The effects of dengue serotype and immunological status (primary versus secondary dengue infection) on the incidence of a positive TT or leucopenia have not yet been sufficiently investigated. Few studies have examined the role of these variables on the performance of these tests and these studies have usually been relatively small. Even fewer studies have had an adequate number of cases with both virological confirmation and immunological data to look at both variables simultaneously and stratify serotype specific results by immunological status, an important potential confounder. A positive TT was more frequently seen in children with dengue in Nicaragua when DENV-1 was the predominant serotype compared to an era when DENV-2 was circulating widely 
. However this difference was not evident in the sub-group of virologically confirmed cases and the study did not stratify between primary and secondary infections. No difference in white blood cell count was seen between 385 adults with DENV-2 or DENV-3 infection in Taiwan 
, but significantly more DENV-3 patients had secondary infections making accurate comparisons between groups difficult. No differences were seen in the proportion of European travelers with a positive TT between patients with a primary or secondary immune response 
, but the small number of patients with a secondary immune response limited the power of the study. No significant differences for TT positivity or leukocyte count in primary and secondary infections were seen among 89 hospitalized DENV-1 patients in Fiji 
Overall our study indicates that a combination of two rapid, widely available tests can assist clinicians in distinguishing dengue from other AFIs that have similar clinical signs and symptoms.
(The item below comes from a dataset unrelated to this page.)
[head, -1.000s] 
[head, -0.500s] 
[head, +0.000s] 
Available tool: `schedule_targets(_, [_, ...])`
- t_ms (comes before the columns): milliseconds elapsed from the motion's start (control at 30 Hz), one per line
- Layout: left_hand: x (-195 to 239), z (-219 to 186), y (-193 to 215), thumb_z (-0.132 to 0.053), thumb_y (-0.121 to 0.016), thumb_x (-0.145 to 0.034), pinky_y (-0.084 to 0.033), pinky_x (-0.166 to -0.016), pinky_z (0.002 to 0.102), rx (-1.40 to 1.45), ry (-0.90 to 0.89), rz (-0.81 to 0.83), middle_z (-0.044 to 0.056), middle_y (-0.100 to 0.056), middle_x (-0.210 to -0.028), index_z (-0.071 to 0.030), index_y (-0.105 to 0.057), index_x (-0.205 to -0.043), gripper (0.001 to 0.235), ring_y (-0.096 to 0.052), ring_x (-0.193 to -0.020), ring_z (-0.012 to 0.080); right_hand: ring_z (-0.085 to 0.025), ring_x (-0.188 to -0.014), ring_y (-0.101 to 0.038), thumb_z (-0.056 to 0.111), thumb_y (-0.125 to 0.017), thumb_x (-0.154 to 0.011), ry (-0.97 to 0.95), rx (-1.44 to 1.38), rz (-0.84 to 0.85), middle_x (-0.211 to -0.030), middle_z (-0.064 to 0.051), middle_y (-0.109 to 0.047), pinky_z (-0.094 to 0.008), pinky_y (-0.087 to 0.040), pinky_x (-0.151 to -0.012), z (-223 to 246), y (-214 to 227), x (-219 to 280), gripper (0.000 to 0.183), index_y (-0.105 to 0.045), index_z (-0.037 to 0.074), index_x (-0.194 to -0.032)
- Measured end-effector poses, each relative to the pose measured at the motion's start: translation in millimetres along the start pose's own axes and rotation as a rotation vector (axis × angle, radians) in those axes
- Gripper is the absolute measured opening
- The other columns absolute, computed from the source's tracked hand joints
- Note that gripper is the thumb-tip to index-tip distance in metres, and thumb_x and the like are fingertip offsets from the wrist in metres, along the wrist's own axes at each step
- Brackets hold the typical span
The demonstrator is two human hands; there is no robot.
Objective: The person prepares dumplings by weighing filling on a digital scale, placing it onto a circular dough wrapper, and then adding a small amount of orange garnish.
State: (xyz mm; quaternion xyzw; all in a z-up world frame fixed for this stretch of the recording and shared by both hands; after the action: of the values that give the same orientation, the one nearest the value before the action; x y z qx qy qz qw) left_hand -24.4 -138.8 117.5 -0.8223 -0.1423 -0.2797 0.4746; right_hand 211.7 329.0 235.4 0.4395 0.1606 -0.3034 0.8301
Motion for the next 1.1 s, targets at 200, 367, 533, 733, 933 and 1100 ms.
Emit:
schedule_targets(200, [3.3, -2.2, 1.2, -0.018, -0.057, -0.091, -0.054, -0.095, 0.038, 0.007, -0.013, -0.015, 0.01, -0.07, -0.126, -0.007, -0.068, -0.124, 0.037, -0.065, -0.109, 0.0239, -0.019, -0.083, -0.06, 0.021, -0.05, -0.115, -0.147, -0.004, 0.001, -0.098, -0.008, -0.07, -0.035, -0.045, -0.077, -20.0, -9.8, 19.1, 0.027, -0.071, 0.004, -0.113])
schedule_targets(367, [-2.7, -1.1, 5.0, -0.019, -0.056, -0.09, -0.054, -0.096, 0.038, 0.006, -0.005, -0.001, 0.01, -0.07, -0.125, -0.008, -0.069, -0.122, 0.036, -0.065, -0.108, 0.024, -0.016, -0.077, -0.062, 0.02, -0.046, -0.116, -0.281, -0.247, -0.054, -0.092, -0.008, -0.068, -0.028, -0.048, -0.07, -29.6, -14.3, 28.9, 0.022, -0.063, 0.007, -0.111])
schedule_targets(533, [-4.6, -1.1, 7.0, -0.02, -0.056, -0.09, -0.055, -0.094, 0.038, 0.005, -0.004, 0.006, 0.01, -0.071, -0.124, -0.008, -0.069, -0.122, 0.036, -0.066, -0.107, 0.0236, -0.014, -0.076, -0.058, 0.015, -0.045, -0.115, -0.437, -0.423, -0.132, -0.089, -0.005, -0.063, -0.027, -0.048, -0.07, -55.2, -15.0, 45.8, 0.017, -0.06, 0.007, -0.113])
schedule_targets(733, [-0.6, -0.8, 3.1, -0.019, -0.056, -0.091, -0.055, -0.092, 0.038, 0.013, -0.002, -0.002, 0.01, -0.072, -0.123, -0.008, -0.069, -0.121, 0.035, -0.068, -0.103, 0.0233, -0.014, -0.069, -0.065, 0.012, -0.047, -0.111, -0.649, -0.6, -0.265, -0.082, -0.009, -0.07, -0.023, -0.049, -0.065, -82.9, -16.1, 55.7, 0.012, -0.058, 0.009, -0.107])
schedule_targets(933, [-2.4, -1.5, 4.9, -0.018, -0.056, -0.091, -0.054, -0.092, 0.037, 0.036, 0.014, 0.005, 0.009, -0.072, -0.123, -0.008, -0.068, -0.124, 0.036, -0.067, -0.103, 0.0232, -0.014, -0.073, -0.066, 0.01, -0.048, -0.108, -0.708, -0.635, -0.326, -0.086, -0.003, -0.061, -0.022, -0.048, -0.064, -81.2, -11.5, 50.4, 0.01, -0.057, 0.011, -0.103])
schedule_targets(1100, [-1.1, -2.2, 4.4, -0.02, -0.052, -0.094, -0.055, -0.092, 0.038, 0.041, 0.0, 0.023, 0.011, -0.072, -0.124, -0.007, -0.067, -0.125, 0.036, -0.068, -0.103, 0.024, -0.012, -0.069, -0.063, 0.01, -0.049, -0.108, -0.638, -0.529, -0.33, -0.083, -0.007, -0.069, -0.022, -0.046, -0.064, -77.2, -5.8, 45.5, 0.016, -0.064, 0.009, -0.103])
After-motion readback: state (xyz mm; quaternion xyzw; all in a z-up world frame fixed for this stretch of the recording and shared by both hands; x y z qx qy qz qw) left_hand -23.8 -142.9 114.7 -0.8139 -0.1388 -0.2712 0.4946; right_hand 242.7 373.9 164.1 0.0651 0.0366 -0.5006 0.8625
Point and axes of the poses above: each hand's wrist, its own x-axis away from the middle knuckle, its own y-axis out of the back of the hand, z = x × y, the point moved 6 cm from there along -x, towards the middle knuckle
Previous investigators have reported that the combination of the TT and leucopenia is more accurate in identifying patients with dengue than the World Health Organization's 1997 clinical case definition 
, and our data supports the contention that few patients with dengue are likely to be missed when these criteria are used. Twenty-nine of the 31 laboratory-positive dengue patients had either a positive TT or leucopenia. The two dengue patients that were not detected by these two tests were thrombocytopenic.
Our study and others 
suggest that the TT may be useful in identifying dengue patients before a major decrease in platelet count, a group for whom dengue is often overlooked as a diagnostic possibility in Puerto Rico. Patients in our study population with AFI who had a negative TT and normal WBC appear to be at low risk of having dengue, and patients with both leucopenia and a positive TT have a high likelihood of having dengue, even in the setting of an outbreak of another clinically similar illness. Increased emphasis should be placed on determining the usefulness of the TT in combination with white blood cell count in identifying patients with dengue in Puerto Rico and elsewhere in the Americas. Further exploration of the sensitivity, specificity and predictive value of these tests by day of illness would be of particular benefit for clinical decision making. Additional larger studies should also be conducted to explore the effect of dengue serotype and immune status on the diagnostic performance of these tests.